I need to get links to genetic pathways from a website. First I need to login but am having trouble. I have very little experience with scraping so any pointers or general 'how to' information about this will be very much appreciated along with an exact answer.
import requests
from bs4 import BeautifulSoup
URL = 'http://www.broadinstitute.org/gsea/msigdb/genesets.jsp?collection=CP:BIOCARTA'
session1 = requests.Session()
params = {'login':'my_email'}
session2 = session1.post(URL, data=params)
pathways_links = []
for link in soup.find('div', attrs={'id':'wrapper'}).find(
'div', attrs={'id':'contentwrapper'}).find(
'div', attrs={'id':'content_navs'}).find(
'table', attrs={'id':'geneSetTable'}).find('a')['href']:
pathways_links.append(link)
print link
unfortunately it doesn't seem to log me in.
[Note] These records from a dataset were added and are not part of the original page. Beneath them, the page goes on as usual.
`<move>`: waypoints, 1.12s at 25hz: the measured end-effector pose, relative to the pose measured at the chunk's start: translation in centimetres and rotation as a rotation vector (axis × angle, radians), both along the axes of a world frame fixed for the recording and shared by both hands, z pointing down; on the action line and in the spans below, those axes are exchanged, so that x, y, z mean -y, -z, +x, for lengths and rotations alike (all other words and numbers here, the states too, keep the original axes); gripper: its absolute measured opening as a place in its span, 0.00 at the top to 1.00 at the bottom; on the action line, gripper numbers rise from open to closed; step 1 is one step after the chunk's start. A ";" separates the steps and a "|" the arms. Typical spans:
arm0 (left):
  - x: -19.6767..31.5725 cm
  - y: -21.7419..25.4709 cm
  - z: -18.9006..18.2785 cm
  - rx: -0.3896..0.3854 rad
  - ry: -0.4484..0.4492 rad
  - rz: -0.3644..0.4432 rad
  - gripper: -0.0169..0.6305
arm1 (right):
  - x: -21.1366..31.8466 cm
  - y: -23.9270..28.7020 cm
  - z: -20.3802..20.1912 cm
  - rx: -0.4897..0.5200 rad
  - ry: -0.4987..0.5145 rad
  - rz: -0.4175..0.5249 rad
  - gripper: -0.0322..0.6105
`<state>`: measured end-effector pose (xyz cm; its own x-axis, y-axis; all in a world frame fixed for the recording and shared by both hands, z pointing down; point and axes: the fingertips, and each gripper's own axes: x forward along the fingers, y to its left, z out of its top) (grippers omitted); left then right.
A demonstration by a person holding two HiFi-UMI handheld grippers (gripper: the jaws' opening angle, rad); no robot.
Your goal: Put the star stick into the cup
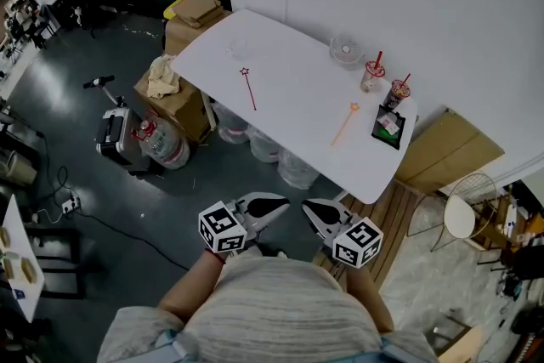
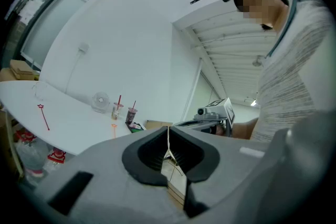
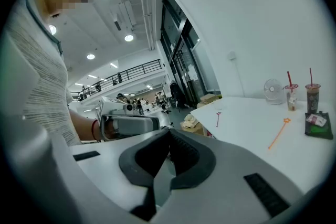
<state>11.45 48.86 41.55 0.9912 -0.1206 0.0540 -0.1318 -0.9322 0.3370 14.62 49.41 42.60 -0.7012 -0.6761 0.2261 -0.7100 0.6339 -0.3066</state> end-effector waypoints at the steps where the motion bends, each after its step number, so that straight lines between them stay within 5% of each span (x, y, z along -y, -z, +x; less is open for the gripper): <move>1: 0.2 -0.1 -0.1 0.000 0.003 -0.003 0.95 | 0.1 0.0 -0.2 0.017 0.004 -0.003 0.94; 28: 15.3 -1.9 -15.1 0.004 0.052 -0.039 0.95 | 15.7 -0.5 -13.4 0.021 -0.021 -0.040 0.93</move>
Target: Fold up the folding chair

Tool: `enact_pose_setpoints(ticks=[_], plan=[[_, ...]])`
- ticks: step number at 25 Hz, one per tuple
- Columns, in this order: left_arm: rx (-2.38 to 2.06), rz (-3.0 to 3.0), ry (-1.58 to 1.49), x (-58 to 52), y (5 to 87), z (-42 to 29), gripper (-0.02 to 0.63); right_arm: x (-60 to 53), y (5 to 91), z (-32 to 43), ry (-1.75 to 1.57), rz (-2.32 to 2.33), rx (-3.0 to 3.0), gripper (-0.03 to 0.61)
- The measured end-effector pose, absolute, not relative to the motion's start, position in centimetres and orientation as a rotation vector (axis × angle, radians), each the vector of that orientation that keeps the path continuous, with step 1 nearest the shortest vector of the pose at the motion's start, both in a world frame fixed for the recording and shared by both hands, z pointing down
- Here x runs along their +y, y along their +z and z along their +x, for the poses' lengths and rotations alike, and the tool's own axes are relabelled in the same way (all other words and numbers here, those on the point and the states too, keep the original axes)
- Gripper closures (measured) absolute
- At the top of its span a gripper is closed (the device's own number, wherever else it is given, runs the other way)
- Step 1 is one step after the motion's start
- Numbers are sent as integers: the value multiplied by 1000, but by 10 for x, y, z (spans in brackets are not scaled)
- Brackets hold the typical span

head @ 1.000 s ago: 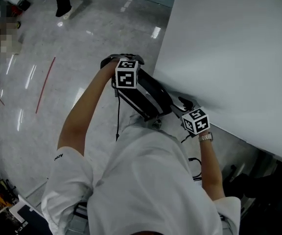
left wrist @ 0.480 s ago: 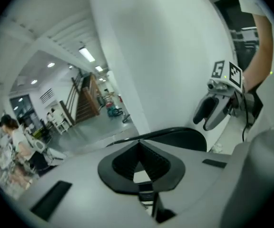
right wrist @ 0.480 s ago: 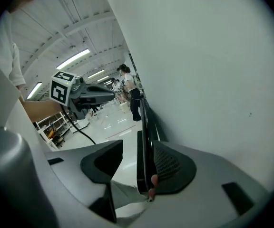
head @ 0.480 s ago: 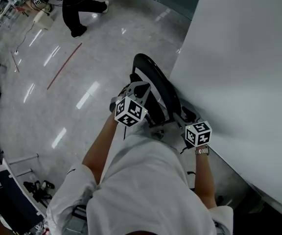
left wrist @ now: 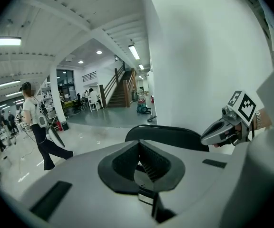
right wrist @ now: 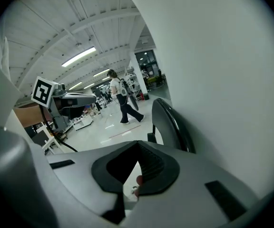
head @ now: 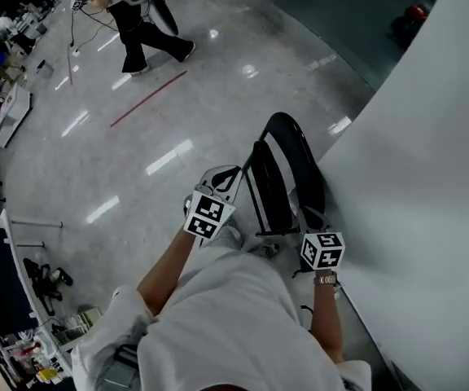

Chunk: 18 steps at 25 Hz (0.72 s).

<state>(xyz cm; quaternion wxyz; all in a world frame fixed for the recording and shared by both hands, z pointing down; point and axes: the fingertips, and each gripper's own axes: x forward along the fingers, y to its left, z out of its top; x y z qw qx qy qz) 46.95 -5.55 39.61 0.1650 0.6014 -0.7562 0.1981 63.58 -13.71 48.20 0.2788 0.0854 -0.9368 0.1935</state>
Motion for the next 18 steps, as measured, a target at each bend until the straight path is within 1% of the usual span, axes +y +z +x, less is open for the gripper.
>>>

I get:
'div', attrs={'id':'content_navs'}).find(
AttributeError: 'NoneType' object has no attribute 'find'
if I ask it to print links before the 'content_navs' div then I get:
<div id="content_full">
<h1>Login to GSEA/MSigDB</h1>
<h2>Login</h2>
<a href="register.jsp"></a>Click here</div>
Any solutions would be much appreciated. thanks.